The days leading up to Jodi’s disappearance were packed with fun, summertime activities, including a waterskiing trip out of town with friends and golfing and socializing at a Mason City Chamber of Commerce charity tournament.
Jodi also took time on the Sunday before she went missing to send letters to her mom and friends and to write in her personal journal.
Searching for possible clues to what happened to Jodi, investigators looked into what she was doing, and who she came in contact with, in the days and hours immediately leading up to the moment she was abducted.
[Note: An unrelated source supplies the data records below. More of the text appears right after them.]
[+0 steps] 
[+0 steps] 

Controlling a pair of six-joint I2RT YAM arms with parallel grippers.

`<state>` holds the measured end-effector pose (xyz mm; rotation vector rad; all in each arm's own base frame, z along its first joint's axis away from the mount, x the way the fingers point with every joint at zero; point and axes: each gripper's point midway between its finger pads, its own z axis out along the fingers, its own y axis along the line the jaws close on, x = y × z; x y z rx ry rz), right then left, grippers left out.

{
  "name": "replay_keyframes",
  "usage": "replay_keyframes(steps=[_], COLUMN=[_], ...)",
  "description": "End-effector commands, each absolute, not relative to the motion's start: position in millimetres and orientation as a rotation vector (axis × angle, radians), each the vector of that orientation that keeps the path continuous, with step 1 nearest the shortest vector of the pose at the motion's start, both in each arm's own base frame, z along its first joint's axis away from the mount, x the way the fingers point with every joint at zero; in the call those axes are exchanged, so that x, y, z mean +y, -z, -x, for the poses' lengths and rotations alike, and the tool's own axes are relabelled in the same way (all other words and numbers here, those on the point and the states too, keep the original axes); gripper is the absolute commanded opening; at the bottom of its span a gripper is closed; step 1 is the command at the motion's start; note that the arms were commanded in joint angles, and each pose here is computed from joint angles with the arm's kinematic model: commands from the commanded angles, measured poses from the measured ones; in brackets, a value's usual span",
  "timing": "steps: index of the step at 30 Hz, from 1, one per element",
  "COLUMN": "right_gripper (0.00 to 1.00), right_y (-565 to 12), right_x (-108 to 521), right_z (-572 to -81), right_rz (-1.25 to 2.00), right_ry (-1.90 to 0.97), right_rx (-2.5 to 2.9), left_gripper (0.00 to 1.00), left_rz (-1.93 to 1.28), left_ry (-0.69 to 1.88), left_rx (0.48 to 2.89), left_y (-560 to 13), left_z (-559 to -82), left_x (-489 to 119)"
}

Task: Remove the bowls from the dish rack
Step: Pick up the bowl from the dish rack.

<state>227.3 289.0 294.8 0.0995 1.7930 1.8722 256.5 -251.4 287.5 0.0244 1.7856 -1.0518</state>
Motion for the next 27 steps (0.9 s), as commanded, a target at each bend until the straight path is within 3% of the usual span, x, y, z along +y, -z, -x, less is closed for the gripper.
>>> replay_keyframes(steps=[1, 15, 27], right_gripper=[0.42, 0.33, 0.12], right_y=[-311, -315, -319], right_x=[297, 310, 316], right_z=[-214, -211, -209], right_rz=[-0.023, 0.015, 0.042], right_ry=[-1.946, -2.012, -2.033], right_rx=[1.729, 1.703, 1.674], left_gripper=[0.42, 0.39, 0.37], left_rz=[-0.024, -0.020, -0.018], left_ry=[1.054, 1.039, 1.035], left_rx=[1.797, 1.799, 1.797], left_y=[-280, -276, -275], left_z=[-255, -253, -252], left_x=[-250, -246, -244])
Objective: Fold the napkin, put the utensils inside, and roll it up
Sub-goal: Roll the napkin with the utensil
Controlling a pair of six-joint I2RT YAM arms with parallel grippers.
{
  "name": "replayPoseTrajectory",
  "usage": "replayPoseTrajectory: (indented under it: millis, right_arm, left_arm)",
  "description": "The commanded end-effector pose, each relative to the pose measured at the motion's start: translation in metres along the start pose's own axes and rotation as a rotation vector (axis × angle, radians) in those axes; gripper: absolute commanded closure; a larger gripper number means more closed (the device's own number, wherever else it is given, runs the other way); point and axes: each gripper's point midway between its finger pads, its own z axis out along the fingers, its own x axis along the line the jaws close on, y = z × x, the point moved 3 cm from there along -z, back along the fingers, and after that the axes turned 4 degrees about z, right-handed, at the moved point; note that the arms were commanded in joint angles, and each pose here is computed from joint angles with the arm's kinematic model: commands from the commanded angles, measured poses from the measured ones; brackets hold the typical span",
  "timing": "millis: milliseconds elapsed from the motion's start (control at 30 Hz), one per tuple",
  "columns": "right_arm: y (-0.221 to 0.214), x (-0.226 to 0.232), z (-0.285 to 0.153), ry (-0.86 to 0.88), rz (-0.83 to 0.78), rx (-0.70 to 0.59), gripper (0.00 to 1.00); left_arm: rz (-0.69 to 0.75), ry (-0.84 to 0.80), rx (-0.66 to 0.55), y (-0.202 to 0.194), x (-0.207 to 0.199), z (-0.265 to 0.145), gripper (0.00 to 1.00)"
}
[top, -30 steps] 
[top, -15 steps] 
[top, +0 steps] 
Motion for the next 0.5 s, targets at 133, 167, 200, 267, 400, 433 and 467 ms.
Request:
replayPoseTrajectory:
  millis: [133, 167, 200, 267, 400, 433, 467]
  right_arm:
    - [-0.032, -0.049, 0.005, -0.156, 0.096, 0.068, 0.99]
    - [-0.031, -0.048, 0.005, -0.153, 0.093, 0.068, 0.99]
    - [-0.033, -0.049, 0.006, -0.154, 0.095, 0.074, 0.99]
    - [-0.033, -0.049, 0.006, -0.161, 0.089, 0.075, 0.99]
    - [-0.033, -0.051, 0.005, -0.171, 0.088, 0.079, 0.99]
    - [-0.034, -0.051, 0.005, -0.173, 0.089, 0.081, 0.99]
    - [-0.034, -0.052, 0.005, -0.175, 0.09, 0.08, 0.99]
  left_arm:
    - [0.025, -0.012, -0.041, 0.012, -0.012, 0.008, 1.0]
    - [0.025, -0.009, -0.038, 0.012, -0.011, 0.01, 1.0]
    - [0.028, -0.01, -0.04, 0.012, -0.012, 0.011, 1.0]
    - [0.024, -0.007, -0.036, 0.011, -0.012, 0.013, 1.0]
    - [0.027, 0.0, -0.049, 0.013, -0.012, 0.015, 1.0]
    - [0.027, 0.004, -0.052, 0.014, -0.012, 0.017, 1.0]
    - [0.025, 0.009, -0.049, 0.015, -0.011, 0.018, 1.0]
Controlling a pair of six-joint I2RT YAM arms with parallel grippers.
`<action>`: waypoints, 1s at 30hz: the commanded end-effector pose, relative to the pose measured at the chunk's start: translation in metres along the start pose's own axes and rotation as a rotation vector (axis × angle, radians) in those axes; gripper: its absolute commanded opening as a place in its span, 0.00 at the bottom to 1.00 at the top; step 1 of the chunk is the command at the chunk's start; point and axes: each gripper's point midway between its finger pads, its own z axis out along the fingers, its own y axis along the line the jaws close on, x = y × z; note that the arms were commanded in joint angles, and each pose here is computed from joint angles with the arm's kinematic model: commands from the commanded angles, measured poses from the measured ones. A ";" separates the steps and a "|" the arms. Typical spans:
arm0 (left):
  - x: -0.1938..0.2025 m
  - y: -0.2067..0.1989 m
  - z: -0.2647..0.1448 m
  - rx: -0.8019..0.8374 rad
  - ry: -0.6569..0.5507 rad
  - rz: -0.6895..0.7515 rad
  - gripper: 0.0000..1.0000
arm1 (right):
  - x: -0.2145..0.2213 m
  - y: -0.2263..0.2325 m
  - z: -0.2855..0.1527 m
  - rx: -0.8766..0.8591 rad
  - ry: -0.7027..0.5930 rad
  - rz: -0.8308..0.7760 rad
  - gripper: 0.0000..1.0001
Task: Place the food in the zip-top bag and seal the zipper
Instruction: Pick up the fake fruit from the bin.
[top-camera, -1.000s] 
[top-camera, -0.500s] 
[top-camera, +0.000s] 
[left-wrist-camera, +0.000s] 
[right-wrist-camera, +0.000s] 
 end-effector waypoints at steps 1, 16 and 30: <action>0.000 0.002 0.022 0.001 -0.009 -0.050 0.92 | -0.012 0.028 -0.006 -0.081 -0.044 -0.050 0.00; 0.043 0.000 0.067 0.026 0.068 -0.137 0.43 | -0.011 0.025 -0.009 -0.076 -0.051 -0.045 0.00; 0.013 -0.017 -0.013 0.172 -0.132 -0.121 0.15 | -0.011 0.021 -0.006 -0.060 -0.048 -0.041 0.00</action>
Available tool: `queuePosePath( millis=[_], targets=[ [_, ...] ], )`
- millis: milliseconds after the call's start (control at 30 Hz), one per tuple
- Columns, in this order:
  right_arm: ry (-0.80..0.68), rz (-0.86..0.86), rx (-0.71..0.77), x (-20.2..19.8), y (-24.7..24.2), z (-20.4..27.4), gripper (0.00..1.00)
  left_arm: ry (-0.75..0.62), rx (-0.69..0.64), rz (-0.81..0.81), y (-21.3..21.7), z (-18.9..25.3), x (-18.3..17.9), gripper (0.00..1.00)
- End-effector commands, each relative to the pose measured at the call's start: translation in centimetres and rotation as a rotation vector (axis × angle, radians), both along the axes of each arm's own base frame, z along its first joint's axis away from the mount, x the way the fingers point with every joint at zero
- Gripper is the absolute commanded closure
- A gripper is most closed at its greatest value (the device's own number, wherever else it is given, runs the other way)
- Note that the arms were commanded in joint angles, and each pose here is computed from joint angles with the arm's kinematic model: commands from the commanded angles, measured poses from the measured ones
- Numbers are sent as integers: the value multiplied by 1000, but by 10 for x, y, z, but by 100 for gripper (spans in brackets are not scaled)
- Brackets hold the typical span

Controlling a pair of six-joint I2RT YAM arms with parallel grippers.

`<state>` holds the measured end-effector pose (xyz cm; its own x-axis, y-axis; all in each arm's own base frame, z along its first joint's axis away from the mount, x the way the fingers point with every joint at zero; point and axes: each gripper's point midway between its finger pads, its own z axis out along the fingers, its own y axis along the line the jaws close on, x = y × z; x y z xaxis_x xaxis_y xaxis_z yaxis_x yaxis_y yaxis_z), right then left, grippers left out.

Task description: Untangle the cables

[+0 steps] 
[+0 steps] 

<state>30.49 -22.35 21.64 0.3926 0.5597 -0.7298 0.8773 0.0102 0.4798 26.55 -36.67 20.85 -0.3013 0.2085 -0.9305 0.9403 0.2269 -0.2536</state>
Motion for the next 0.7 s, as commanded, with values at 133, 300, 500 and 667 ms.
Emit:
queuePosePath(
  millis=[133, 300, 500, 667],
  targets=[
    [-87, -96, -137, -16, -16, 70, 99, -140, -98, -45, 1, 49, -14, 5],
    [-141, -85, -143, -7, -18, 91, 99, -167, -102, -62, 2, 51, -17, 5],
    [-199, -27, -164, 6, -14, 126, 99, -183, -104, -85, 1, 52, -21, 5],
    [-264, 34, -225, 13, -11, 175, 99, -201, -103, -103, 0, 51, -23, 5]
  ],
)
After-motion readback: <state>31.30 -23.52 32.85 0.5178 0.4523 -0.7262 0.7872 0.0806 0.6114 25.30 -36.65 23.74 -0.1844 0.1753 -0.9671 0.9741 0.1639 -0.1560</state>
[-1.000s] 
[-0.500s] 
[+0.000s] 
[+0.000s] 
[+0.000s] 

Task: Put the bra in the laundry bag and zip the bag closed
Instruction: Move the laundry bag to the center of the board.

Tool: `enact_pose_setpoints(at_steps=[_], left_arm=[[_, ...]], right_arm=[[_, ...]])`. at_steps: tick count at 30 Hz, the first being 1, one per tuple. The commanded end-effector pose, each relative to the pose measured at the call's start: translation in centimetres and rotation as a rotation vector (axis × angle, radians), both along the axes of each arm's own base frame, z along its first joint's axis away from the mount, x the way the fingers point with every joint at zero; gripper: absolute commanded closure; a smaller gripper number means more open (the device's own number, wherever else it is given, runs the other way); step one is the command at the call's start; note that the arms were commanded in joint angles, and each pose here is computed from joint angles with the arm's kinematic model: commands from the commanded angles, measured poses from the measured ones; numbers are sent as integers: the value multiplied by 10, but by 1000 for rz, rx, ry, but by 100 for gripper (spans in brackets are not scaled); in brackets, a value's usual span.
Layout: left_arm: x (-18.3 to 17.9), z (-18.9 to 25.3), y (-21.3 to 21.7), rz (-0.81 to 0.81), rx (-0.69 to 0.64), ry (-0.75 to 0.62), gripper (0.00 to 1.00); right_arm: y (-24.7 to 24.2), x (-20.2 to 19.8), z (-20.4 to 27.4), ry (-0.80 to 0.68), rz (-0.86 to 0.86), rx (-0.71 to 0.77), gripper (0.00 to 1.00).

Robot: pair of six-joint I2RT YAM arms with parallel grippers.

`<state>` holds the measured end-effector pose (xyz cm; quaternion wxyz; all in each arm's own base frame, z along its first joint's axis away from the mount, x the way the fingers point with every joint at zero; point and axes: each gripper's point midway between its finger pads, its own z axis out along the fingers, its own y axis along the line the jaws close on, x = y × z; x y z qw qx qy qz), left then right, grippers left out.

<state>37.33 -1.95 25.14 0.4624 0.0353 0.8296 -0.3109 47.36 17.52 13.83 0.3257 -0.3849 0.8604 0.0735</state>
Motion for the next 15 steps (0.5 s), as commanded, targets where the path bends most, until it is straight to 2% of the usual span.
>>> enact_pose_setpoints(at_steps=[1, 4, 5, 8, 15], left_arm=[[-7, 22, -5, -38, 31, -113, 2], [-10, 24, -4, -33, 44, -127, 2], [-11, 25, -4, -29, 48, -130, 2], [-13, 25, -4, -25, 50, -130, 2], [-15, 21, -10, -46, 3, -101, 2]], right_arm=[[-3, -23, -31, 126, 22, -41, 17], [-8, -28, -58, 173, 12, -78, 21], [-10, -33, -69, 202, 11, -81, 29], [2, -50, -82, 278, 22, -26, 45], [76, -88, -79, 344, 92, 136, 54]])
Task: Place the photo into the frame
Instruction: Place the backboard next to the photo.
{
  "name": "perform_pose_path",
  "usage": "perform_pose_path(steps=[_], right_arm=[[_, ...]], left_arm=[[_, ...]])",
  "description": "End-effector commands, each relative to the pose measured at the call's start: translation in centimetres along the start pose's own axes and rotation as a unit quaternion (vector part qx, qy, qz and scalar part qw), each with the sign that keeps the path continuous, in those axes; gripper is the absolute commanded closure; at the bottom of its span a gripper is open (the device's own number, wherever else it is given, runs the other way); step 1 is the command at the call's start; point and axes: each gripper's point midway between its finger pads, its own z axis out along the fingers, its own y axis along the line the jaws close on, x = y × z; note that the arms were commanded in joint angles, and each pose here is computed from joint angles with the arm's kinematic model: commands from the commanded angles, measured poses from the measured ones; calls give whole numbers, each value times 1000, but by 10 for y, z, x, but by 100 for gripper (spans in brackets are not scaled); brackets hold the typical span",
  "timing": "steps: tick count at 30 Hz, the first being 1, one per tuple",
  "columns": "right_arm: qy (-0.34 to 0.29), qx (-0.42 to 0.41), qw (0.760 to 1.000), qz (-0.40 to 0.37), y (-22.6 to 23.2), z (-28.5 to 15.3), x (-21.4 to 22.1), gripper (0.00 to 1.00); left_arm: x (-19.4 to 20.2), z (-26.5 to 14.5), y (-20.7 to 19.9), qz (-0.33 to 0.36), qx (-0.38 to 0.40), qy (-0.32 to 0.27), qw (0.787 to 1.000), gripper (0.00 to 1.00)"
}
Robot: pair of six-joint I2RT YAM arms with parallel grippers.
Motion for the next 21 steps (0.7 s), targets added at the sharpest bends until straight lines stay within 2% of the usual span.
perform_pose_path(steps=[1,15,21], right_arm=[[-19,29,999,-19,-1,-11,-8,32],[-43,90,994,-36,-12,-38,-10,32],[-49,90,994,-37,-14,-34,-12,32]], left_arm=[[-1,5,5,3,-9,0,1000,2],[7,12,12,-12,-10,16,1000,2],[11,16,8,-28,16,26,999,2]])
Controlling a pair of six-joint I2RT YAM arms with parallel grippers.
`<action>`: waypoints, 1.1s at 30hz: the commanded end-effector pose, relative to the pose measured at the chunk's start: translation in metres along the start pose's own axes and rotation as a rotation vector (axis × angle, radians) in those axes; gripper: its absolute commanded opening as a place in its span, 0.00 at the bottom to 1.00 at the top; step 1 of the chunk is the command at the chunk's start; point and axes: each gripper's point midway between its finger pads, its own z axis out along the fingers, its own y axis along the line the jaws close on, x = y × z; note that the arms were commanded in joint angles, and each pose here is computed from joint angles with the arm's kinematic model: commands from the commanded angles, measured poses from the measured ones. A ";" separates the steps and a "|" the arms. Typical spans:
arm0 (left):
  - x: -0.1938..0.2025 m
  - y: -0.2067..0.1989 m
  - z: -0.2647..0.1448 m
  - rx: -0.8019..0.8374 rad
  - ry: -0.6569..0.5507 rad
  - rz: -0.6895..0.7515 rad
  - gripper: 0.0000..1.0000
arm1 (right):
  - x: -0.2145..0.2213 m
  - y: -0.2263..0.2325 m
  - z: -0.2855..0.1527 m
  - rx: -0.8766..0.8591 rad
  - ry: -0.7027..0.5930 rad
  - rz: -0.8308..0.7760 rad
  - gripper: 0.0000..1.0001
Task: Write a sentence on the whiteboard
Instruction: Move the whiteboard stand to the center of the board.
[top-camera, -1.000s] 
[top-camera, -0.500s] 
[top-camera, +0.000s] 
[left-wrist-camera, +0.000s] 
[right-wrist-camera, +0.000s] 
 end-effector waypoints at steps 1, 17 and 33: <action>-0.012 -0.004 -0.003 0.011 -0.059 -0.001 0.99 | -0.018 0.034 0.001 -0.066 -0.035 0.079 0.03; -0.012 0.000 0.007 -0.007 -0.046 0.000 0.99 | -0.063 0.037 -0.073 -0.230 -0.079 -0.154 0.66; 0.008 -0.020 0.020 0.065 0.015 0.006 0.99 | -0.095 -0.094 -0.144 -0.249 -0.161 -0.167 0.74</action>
They interviewed Jodi’s friends, coworkers and fellow golfers who had been at the Chamber of Commerce tournament.
Residents of the three apartment buildings in the Key complex where Jodi lived were also questioned.
A few residents remembered what sounded like a scream about the time Jodi was abducted.
Unfortunately, no one called police and there were no eyewitness to one of Iowa’s most enduring unsolved crimes.
Our investigation found that being a popular anchor on KIMT-TV would have made Jodi an easy target for anyone to track.
Someone didn’t have to know Jodi personally to know a lot about her. She had a regular work schedule, anchoring the news at 6 a.m. and noon. She was also very active in the small Mason City community, frequently representing KIMT-TV at city events. Jodi’s home address and phone number were even listed in the local directory.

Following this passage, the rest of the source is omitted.